Marchionne trionfa su tutti. Fiat compra Chrysler

 alla faccia di Uaw. E dei sindacati all’italiana

Nella vita di ogni grande organizzazione e delle sue persone ci sono momenti importanti, che finiscono nei libri di storia. L’accordo appena raggiunto con Veba è senza dubbio uno di questi momenti per Fiat e per Chrysler”.Così Sergio Marchionne ieri sera ha annunciato l’accordo con il sindacato dell’auto Usa per rilevare il 41,5 per cento della casa di Detroit. Ma l’operazione promette di finire sui libri di storia soprattutto per un altro motivo: la fusione Torino-Detroit salda i destini della prima impresa privata italiana al cuore del capitalismo, alla faccia di ostilità e resistenze annidate nella società italiana e nei sindacati (che, obtorto collo, ora riconoscono il successo). In termini finanziari l’accordo è assai conveniente per Fiat, sia per l’entità che le modalità dell’acquisto. L’importo totale che verrà versato al fondo Veba ammonta a 3,65 miliardi di dollari, assai meno dei 5 miliardi richiesti dai falchi dell’Uaw. Ma dalle casse Fiat usciranno il 20 gennaio prossimo (data prevista per la firma del contratto) 1,75 miliardi di dollari utilizzando la liquidità disponibile a cui si aggiungono altri 1,9 miliardi di dollari attraverso un’erogazione straordinaria che Chrysler elargirà ai due soci.

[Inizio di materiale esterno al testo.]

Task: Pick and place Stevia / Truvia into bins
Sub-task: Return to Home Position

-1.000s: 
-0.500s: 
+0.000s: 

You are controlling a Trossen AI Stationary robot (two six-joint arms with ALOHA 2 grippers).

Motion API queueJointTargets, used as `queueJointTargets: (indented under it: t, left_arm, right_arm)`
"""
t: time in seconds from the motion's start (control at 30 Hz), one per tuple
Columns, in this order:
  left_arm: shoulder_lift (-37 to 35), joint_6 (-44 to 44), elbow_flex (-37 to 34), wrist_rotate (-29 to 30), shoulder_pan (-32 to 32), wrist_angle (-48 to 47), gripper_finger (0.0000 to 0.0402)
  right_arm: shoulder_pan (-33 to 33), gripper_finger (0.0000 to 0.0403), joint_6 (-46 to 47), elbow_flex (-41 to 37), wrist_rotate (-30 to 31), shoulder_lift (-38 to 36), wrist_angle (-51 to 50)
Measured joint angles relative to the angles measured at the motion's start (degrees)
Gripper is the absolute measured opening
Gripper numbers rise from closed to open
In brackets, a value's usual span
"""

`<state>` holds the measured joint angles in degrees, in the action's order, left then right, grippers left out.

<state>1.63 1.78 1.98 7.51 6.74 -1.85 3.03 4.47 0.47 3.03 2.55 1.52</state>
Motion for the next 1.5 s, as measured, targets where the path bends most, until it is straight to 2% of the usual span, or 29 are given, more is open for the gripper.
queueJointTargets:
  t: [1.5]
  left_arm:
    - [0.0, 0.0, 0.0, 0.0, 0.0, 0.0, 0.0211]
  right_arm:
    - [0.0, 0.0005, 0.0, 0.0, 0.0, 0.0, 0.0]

Fiat girerà la quota di sua pertinenza allo United Auto Workers, che incasserà l’intera cifra. A questo andranno aggiunti altri 700 milioni di dollari  in quattro rate a fronte dei quali Uaw si impegna “a sostenere le attività industriali di Chrysler Group e l’ulteriore implementazione dell’alleanza Fiat-Chrysler”. In sintesi: Marchionne ha centrato, nei tempi desiderati (cioè entro la fine del 2013)  l’obiettivo di acquisire il  100 per cento della casa di Detroit a un prezzo compatibile con le finanze Fiat. Il Lingotto, perciò, non dovrà affrontare l’incognita di  un aumento di capitale. Viene evitato, di conseguenza, l’azzardo dell’Ipo di Chrysler, l’arma agitata dal sindacato per piegare la volontà di Marchionne che, una volta di più, si conferma un formidabile negoziatore. Al contrario, Marchionne procederà a tappe forzate sulla strada della fusione tra Torino e Detroit per approdare a Wall Street con un gruppo forte fin da subito di quasi 5 milioni di vetture vendute tra Stati Uniti, Europa e Brasile. Sarà il mercato americano a fornire a Marchionne le munizioni finanziarie per competere con tedeschi e giapponesi. Per l’Italia, la ricaduta più immediata sarà il piano industriale Alfa (9 miliardi di investimenti) che sarà annunciato nel prossimo aprile. La strategia del Lingotto di puntare su auto più prestigiose e redditizie, sulla falsariga di quanto già realizzato con Maserati, da oggi non è più una velleità ma lo sviluppo logico di una scelta coraggiosa. Il ceo di Fiat-Chrysler ha avuto il coraggio di liquidare rituali e logiche di appartenenza tipiche del capitalismo (straccione) di casa nostra. Non è certo per caso che l’America di oggi accetta l’abbraccio di Fiat, dopo aver sempre tenuto a debita distanza i gruppi, pubblici e privati, vicini ai condizionamenti congiunti di sindacato, politica e magistratura tricolore. Per questo il risultato di quest’ultima straordinaria partita del manager italo-canadese merita ben più di una citazione nei libri di storia.